You, as the IRA “participant” (owner), must commence IRA “Required Minimum Distributions” (“RMD’s”) no later than the year after you turn age 70 1/2, the “Required Beginning Date” (“RBD”). At that time the RMD amounts are determined based on your life expectancy using IRS tables.

The good news, however, is that by naming “Designated Beneficiaries” (“DB” ) – only an individual, a group of individuals, or a so-called “see through” trust qualify as a DB — to inherit your IRA you can “stretch out” (increase) how long the money remains inside of the IRA and so grows income tax free (after you die) for the sake of your loved one. Remember, only DB’s are eligible for the special “stretch out” treatment. Beneficiaries that are charities, estates and those trusts that do not qualify as “see through” trusts. However, as they are not DBs, they don’t qualify for stretch-out RMD payments.

Designating your spouse as your sole DB allows the greatest deferral and most flexibility. Only a spouse may “roll over” your IRA and therey become the new IRA participant, and so redefine her own RBD (based on when she reaches age 70 ½) and also name her own DB’s.

Other “non spousal” DB’s (e.g., your children) must commence receiving RMD’s the year after you die. The amount of their RMD’s is usually based on their own life expectancies, provided that the IRA is divided into separate inherited IRA accounts for each beneficiary.
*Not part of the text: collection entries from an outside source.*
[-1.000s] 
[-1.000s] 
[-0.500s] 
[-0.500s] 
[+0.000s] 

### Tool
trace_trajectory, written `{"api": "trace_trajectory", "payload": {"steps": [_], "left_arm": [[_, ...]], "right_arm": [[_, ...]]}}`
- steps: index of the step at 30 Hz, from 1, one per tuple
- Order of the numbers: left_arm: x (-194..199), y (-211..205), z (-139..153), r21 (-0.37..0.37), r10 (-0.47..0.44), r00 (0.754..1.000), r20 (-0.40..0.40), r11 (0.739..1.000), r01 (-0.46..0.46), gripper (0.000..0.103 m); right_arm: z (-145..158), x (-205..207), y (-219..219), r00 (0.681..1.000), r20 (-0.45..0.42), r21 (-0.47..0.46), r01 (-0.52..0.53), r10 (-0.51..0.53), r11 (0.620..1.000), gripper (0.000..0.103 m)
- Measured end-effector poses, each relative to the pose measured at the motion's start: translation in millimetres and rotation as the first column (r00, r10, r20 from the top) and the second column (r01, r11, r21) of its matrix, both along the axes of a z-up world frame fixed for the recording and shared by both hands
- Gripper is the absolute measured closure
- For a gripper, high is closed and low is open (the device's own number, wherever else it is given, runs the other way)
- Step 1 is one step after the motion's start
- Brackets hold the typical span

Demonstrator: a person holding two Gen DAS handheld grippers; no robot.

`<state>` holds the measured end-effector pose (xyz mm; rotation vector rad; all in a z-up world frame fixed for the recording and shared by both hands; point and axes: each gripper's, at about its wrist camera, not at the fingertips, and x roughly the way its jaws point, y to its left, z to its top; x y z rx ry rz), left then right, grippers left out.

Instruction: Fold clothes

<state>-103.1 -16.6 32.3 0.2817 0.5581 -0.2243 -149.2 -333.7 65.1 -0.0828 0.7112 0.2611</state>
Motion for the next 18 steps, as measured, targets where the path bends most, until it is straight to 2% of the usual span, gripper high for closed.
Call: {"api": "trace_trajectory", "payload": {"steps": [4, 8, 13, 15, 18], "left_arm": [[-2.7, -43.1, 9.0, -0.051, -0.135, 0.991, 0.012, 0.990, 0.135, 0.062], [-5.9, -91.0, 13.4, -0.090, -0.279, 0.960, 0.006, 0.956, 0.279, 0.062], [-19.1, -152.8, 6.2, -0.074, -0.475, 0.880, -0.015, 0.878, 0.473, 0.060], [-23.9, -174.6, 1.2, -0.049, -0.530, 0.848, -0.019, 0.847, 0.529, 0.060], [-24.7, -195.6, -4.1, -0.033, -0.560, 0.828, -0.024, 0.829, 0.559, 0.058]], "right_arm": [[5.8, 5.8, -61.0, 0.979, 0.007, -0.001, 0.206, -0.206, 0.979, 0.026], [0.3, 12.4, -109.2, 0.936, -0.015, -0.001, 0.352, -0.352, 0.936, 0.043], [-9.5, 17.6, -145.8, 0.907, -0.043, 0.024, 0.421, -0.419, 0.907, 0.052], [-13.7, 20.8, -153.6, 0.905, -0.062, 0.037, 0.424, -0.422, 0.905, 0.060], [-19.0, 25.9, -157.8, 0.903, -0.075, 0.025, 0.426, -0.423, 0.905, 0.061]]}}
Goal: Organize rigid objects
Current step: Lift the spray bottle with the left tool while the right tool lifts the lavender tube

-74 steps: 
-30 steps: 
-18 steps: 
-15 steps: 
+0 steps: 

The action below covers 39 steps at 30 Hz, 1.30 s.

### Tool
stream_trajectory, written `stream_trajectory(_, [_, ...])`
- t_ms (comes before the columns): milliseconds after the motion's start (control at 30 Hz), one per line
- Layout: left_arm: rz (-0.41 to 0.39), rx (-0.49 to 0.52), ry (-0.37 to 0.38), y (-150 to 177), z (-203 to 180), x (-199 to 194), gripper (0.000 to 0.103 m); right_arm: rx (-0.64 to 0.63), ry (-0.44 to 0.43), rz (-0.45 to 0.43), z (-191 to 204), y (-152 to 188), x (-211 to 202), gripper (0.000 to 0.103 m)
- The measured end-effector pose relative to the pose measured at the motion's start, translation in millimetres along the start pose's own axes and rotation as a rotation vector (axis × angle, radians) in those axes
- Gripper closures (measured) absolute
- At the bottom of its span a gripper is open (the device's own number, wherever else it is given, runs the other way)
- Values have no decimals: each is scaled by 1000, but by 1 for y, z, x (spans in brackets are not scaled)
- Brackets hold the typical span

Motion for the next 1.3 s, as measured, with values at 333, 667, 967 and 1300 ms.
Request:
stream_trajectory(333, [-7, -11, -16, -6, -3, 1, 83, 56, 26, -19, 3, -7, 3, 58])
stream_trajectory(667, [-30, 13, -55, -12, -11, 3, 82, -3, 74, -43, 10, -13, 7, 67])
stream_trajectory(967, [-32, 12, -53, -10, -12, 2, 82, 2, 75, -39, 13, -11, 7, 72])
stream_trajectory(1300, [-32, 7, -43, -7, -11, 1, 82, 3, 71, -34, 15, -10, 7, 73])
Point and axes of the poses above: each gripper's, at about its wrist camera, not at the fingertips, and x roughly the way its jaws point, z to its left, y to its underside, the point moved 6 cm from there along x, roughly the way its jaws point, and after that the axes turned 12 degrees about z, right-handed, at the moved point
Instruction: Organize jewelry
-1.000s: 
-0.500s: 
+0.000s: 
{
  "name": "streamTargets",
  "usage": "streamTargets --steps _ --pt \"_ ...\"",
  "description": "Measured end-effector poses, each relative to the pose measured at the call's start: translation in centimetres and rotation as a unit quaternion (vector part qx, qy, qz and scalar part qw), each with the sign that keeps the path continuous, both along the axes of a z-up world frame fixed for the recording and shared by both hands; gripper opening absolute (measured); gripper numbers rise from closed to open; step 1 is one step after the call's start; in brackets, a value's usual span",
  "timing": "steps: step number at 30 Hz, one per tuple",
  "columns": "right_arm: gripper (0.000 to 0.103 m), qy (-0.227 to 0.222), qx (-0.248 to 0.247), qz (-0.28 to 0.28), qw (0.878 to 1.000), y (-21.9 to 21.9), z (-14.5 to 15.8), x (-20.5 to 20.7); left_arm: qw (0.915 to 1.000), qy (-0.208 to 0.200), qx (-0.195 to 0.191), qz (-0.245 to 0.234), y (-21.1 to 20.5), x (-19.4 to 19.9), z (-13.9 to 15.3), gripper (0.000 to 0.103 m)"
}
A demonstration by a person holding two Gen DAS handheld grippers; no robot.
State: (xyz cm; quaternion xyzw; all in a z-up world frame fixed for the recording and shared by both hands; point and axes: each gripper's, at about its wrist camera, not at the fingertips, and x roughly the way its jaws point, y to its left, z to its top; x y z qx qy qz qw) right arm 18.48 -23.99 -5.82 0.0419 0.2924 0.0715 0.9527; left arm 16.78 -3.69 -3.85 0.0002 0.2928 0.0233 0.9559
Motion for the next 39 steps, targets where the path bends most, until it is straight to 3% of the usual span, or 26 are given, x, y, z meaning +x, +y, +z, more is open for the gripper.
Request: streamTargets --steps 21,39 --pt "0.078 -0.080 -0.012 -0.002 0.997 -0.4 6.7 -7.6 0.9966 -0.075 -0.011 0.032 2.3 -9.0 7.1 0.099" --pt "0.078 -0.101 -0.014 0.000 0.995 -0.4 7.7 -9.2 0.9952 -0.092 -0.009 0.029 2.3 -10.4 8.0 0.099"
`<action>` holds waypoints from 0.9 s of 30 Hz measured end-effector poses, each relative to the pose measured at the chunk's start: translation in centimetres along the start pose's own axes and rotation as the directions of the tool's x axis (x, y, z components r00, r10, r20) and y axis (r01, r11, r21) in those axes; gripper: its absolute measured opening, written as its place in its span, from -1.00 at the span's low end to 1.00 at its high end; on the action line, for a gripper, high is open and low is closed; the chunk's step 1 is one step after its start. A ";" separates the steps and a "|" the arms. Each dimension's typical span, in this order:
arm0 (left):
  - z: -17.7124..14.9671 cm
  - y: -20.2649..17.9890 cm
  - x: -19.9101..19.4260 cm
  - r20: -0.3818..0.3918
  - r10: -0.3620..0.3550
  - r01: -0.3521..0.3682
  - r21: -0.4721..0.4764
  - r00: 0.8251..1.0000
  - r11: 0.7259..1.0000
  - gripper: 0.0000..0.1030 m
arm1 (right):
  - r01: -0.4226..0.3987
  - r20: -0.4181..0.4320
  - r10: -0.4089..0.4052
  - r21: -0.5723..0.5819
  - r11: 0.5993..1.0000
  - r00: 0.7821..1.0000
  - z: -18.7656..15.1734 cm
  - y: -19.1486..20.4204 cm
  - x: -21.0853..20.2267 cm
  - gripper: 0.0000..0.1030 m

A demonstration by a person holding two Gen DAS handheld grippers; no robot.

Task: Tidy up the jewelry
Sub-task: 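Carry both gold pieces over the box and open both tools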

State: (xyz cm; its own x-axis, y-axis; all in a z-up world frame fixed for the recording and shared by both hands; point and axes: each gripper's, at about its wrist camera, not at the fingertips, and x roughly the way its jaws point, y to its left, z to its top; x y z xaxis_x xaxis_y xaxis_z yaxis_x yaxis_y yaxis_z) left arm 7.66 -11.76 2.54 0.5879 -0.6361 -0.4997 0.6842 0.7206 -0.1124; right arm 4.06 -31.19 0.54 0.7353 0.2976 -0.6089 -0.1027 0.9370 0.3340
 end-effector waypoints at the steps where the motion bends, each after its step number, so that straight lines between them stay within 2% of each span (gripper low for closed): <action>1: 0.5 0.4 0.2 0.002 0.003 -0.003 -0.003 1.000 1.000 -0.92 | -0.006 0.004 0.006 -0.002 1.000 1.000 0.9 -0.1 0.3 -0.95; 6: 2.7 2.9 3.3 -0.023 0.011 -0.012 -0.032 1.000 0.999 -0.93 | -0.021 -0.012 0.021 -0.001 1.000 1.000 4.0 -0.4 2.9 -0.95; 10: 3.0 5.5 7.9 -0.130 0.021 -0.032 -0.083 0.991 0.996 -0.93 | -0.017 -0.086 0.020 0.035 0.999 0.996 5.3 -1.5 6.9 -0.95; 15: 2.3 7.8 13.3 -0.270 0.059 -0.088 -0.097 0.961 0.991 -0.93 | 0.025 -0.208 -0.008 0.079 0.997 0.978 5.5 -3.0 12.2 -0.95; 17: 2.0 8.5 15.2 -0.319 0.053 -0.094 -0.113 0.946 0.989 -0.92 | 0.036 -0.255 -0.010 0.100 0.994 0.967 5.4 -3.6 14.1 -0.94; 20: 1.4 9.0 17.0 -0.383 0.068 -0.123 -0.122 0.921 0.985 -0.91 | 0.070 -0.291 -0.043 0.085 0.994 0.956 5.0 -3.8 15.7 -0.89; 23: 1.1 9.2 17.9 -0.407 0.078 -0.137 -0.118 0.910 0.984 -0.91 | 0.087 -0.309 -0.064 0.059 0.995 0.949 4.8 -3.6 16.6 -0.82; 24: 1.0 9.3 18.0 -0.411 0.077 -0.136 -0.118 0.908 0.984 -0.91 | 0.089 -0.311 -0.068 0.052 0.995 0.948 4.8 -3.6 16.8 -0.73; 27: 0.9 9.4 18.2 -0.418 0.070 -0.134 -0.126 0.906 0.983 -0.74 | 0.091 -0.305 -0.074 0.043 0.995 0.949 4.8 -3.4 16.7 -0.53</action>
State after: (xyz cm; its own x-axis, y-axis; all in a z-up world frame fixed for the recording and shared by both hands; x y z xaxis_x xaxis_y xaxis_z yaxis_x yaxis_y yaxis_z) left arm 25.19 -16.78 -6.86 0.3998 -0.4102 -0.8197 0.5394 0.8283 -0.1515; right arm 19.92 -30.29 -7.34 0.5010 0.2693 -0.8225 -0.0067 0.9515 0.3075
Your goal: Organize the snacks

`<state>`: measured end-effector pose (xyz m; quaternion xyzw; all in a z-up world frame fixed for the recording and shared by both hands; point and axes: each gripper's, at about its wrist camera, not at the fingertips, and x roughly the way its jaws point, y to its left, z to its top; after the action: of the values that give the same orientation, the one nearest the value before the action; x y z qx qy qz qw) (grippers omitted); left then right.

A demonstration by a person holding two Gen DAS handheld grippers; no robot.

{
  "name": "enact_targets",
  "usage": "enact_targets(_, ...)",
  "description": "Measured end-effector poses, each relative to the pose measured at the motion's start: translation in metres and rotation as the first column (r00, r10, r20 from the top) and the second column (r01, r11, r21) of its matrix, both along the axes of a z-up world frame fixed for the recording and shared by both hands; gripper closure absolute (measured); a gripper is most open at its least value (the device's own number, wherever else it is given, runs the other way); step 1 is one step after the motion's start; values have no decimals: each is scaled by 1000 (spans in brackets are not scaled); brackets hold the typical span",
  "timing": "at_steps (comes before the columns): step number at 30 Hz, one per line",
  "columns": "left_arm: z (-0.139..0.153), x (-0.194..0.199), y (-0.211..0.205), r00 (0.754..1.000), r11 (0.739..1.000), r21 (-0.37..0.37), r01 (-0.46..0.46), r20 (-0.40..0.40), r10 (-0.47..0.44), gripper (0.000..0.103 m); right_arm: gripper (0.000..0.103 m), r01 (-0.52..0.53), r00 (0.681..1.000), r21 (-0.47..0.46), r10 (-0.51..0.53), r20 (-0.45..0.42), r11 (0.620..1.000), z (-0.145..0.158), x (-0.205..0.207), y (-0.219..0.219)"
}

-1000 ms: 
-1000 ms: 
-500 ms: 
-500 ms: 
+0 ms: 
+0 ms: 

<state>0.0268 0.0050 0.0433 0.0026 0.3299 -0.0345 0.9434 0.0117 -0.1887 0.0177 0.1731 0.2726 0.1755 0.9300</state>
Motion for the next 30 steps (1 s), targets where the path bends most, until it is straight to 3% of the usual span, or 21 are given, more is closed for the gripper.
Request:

If a “see-through” Trust is the DB, then the amount of the RMD is based on the life expectancy of the oldest possible trust beneficiary. Unfortunately, the younger trust beneficiaries cannot have their own RMD computed based on their longer life expectancies, even though the trust is divisible into separate shares. So, this means that if it is possible for your 90 year old aunt to inherit under the trust (should your children die while the trust is in existence), then the RMD’s for the IRA payments to the “see through” trust are computed based on your aunt’s life expectancy, even though there is only a very, very remote chance that she would inherit instead of your children! Be extremely careful before making a trust a beneficiary.

Lastly, if you choose a trust as a beneficiary, then you normally want a “see through” trust. The IRS’s “see through” trust rules are very complicated and require much expertise. It is usually advisable to name individual DB’s. But, sometimes it is necessary to name a trust such as in second-marriages (to benefit your spouse and children) or when the beneficiary is a minor, a person with disabilities, someone receiving welfare benefits, a person unable to manage money, or a person with creditor problems.

Editor’s Note: Dennis A. Fordham is an attorney licensed to practice law in California and New York. He concentrates his practice in the areas of estate planning and aspects of elder law. His office is at 55 1st Street, Lakeport, California. He can be reached by e-mail at dennis@dennisfordhamlaw.com or by phone at 707-263-3235.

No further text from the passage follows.